Totale Vereinnahmung
Frage: Zurzeit liest man viel über pseudowissenschaftliche oder esoterische Gruppen wie die Raëlisten, die angeblich einen Menschen geklont haben. Wie kann man erkennen, dass eine bestimmte Gruppierung eine Sekte ist?
Veröffentlicht am 18. Februar 2003 - 00:00 Uhr
Längst nicht alle Sekten erkennt man daran, dass sich ihre Mitglieder in zartes Rosa kleiden oder dass ein «Sprachrohr Gottes» den Weltuntergang prophezeit. Und längst nicht alle Sekten missionieren auf der Strasse oder an der Haustür. Zuweilen sind sie gut getarnt: als Jugendklub, als wissenschaftliche oder politische Gruppierung, als religiöse Gemeinschaft oder als einfacher Verein.
Vorsicht ist geboten, wenn eine Gruppe exakt das anbietet, was einem angeblich immer gefehlt hat, und wenn sie behauptet, dass sie jedes Problem der Welt erklären und lösen könne. Die Lehre einer Sekte gilt ihren Mitgliedern fast immer als die einzig wahre und erlösende Erkenntnis. Meist können sie dieses Wissen aber nicht erklären und locken Zweifler mit den Worten, es sei besser, «einfach mal mitzukommen, um die Gruppe zu erleben».
Kritik von aussen wird als Beweis dafür angesehen, dass die Sekte Recht hat. Über Andersdenkende macht man sich lustig und bezeichnet sie als unwissend. Rationales Denken und gesunder Menschenverstand werden ebenso verteufelt wie fundierte Wissenschaft. Schliesslich habe das alles der Menschheit bisher bloss geschadet.
Vorschriften zum Sexualverhalten
Was gut und was böse ist, weiss eine Sekte ganz genau. So ist es nicht erstaunlich, dass oft auch das Sexualverhalten genau vorgeschrieben wird: Entweder wird Enthaltsamkeit gepredigt, oder man hält die Mitglieder zu Gruppensex und Partnertausch an.
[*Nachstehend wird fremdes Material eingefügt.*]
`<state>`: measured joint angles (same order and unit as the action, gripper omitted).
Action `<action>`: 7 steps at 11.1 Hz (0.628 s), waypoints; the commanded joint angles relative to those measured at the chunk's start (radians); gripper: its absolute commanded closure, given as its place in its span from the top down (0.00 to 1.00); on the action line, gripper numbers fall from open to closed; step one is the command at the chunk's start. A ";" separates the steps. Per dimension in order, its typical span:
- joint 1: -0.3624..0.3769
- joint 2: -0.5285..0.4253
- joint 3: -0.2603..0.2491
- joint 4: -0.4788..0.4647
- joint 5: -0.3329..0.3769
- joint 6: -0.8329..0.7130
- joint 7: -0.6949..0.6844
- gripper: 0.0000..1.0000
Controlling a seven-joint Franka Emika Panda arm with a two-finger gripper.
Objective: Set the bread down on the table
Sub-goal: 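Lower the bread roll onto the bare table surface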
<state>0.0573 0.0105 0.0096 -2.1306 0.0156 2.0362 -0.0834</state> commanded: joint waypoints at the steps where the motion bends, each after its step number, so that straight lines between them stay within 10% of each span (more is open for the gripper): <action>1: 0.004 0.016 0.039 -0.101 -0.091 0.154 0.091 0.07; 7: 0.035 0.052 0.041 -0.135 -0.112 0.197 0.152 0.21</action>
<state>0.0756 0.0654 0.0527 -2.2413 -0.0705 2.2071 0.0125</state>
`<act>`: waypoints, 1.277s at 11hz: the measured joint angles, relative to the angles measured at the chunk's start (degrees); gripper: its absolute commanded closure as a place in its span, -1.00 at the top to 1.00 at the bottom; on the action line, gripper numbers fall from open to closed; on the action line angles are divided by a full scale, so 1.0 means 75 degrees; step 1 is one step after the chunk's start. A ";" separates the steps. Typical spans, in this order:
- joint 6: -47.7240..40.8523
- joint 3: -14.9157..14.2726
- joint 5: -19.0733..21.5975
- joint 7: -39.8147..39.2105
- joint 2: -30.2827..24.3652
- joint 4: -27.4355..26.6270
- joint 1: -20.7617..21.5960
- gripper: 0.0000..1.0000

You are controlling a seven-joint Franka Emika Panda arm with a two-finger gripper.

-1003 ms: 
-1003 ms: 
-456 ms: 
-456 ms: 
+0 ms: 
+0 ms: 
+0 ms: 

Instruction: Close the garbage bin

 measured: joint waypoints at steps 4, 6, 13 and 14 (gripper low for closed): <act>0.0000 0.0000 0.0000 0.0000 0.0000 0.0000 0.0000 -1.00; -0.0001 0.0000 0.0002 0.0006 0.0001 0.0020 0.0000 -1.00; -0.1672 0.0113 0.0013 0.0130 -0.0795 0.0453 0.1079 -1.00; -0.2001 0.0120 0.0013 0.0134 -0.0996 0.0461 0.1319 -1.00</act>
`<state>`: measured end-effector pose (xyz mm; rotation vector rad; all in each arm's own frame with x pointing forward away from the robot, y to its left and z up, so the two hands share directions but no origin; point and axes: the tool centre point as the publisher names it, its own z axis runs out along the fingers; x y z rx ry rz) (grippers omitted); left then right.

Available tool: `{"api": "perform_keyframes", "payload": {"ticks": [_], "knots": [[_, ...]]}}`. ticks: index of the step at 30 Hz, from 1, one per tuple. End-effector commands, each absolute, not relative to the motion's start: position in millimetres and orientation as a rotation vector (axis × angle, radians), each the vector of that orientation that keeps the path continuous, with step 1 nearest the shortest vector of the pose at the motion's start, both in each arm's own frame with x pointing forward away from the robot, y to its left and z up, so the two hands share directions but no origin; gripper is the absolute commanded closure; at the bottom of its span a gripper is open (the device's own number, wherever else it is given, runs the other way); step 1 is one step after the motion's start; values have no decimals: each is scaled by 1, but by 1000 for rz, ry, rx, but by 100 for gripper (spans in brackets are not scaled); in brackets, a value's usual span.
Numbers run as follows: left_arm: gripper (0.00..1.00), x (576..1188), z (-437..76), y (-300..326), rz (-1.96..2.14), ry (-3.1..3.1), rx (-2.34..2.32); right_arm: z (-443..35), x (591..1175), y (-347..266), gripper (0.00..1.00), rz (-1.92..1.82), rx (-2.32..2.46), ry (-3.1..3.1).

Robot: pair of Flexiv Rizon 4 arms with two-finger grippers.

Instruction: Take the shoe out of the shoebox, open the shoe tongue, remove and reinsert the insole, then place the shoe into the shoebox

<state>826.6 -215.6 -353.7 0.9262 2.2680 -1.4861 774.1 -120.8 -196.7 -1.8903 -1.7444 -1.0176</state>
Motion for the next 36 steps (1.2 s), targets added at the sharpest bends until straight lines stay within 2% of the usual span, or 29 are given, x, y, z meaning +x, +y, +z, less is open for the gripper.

Die meisten Sekten haben einen Guru, ein Medium, eine Meisterin oder eine Präsidentin, der oder die immer alles weiss und zu jedem Problem die passende Lösung kennt. Einige wenige Gruppen finanzieren sich über Spenden, die meisten jedoch verlangen von ihren Anhängern Beiträge. Diese können so hoch sein, dass die Mitglieder in finanzielle Abhängigkeit geraten.
Sekten vereinnahmen ihre Mitglieder total: In der Freizeit muss für die Gruppe gearbeitet werden. Allein ist man selten, stets sind andere Mitglieder anwesend.
In die Fänge einer Sekte geraten übrigens nicht nur «einfältige» und «labile» Personen: Jeder macht Phasen durch, in denen er auf der Suche nach dem Sinn des Lebens besonders leichtgläubig und empfänglich für vermeintlich einfache Problemlösungen ist. Sich diese Tatsache vor Augen zu führen, ist neben Information die beste Prävention.